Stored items

-------

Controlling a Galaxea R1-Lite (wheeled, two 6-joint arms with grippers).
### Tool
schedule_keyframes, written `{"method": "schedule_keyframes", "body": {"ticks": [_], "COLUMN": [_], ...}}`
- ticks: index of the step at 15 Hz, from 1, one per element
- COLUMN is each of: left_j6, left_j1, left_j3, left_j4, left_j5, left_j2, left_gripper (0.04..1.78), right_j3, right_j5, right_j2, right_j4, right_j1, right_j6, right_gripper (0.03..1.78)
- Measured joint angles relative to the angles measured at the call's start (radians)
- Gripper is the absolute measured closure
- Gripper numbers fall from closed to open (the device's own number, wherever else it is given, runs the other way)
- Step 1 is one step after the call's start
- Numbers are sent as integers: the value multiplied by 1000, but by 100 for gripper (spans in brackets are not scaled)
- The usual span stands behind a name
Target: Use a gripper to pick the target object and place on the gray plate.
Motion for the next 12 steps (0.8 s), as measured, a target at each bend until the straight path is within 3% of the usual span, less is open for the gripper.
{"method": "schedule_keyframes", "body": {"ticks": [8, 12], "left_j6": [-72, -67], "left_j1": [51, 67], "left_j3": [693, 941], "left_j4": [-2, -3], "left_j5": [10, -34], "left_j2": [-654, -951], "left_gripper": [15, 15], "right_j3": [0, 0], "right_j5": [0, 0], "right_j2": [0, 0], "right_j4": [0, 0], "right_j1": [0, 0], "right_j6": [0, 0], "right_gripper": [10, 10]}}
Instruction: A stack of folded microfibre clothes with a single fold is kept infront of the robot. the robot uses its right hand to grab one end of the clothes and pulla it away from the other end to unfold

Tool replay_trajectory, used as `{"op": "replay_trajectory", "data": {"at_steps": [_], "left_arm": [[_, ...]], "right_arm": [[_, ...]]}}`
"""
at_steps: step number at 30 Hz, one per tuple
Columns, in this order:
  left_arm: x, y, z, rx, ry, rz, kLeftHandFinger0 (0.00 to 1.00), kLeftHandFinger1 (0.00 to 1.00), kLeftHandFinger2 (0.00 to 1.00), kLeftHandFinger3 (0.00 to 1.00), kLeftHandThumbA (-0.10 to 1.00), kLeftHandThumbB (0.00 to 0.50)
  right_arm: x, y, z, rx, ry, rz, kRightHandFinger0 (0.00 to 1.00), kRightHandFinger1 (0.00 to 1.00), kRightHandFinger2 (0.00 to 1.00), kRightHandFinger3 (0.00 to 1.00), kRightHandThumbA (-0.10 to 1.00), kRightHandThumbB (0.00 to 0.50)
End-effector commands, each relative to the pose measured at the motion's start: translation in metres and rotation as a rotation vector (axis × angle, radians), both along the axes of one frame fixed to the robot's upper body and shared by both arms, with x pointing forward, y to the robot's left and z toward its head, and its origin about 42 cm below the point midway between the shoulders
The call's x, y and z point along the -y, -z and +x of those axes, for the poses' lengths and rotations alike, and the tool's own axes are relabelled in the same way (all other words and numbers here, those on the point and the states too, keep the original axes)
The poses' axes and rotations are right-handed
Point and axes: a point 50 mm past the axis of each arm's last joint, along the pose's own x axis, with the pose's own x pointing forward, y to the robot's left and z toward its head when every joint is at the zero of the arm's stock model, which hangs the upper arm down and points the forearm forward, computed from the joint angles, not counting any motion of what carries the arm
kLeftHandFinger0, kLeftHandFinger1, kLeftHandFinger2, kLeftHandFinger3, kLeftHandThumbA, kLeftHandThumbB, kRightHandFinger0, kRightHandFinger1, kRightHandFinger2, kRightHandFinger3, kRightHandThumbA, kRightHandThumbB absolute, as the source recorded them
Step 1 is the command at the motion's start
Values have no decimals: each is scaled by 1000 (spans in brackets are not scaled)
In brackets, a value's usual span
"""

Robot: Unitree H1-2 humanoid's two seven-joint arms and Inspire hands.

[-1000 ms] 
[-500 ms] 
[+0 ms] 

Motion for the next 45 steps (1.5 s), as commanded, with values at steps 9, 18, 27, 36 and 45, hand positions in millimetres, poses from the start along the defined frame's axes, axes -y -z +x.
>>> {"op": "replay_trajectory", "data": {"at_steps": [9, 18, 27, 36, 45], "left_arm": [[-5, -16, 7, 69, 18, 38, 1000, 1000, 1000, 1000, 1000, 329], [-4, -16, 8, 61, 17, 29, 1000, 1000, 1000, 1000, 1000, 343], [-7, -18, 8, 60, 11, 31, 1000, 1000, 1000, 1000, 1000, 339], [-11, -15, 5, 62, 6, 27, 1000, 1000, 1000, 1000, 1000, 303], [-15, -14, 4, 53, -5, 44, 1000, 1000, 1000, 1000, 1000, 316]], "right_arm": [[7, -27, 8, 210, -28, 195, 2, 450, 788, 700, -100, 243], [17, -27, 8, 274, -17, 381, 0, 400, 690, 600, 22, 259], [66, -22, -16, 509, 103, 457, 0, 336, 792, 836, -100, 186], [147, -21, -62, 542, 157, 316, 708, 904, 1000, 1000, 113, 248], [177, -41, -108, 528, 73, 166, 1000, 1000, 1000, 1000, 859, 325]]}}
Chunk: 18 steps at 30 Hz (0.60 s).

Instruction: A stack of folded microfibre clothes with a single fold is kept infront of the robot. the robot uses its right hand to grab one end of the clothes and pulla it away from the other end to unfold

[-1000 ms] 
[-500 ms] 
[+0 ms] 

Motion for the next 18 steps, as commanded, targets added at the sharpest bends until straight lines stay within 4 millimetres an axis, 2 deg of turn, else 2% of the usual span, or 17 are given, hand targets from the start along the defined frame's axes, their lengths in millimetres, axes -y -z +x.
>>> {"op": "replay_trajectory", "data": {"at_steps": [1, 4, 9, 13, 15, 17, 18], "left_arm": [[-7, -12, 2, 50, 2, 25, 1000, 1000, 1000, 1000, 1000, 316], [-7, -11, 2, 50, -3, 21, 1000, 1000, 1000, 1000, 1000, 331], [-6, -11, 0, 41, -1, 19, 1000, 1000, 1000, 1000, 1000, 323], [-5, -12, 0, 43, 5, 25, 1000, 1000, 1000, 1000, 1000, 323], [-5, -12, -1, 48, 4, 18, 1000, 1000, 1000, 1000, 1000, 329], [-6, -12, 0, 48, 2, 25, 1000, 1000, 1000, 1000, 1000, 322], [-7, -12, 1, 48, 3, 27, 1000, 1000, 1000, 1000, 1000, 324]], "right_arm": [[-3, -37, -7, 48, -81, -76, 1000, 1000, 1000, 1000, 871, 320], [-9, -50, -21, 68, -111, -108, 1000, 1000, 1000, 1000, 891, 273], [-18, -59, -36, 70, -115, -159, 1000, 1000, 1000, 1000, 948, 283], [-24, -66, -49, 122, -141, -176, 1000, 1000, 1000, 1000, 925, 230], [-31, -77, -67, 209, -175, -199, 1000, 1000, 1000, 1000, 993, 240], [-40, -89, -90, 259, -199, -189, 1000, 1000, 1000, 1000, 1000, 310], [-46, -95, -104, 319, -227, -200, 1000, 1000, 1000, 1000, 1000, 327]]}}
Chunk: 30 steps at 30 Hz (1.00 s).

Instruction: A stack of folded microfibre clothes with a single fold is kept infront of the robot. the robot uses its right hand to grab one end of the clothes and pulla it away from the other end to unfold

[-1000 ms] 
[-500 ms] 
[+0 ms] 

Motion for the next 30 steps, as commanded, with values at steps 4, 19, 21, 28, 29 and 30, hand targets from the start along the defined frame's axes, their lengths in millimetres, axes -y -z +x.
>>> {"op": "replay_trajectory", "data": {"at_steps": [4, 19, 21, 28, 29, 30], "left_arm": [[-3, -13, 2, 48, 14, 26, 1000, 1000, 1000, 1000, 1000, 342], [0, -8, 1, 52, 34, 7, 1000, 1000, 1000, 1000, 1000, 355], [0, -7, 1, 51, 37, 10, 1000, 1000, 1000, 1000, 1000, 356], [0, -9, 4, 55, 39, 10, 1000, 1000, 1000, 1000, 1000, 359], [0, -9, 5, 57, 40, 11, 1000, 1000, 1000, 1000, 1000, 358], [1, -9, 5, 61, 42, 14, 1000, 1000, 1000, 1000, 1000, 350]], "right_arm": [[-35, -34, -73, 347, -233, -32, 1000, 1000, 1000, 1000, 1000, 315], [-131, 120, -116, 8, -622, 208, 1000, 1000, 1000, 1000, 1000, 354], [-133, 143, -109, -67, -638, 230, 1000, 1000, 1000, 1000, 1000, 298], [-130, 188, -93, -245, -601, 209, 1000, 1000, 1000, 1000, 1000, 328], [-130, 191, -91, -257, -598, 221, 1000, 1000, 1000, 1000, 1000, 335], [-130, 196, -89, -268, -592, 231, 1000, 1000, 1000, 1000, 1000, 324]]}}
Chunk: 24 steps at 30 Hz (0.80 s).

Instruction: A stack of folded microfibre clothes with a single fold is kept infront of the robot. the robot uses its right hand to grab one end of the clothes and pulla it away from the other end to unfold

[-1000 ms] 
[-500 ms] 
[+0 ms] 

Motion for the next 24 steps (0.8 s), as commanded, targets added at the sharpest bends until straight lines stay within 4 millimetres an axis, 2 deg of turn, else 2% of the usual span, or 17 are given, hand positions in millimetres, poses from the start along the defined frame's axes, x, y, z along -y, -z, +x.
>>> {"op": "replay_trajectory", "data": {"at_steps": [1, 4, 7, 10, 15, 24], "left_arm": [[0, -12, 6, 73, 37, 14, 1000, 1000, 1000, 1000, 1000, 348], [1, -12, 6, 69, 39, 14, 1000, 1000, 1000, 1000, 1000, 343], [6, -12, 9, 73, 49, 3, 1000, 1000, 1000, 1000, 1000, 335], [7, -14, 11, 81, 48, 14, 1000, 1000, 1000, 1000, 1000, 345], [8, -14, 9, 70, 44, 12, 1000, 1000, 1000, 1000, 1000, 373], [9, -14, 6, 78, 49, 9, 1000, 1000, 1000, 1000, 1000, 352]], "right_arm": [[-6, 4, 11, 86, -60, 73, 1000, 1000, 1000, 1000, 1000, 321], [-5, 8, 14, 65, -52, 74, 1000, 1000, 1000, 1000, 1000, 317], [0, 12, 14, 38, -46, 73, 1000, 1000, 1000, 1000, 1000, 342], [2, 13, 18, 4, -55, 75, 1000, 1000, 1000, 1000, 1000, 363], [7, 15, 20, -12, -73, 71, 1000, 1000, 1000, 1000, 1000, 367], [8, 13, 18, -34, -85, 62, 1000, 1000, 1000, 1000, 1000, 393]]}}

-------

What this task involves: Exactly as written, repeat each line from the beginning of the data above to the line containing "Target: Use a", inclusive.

Finished task:
Controlling a Galaxea R1-Lite (wheeled, two 6-joint arms with grippers).
### Tool
schedule_keyframes, written `{"method": "schedule_keyframes", "body": {"ticks": [_], "COLUMN": [_], ...}}`
- ticks: index of the step at 15 Hz, from 1, one per element
- COLUMN is each of: left_j6, left_j1, left_j3, left_j4, left_j5, left_j2, left_gripper (0.04..1.78), right_j3, right_j5, right_j2, right_j4, right_j1, right_j6, right_gripper (0.03..1.78)
- Measured joint angles relative to the angles measured at the call's start (radians)
- Gripper is the absolute measured closure
- Gripper numbers fall from closed to open (the device's own number, wherever else it is given, runs the other way)
- Step 1 is one step after the call's start
- Numbers are sent as integers: the value multiplied by 1000, but by 100 for gripper (spans in brackets are not scaled)
- The usual span stands behind a name
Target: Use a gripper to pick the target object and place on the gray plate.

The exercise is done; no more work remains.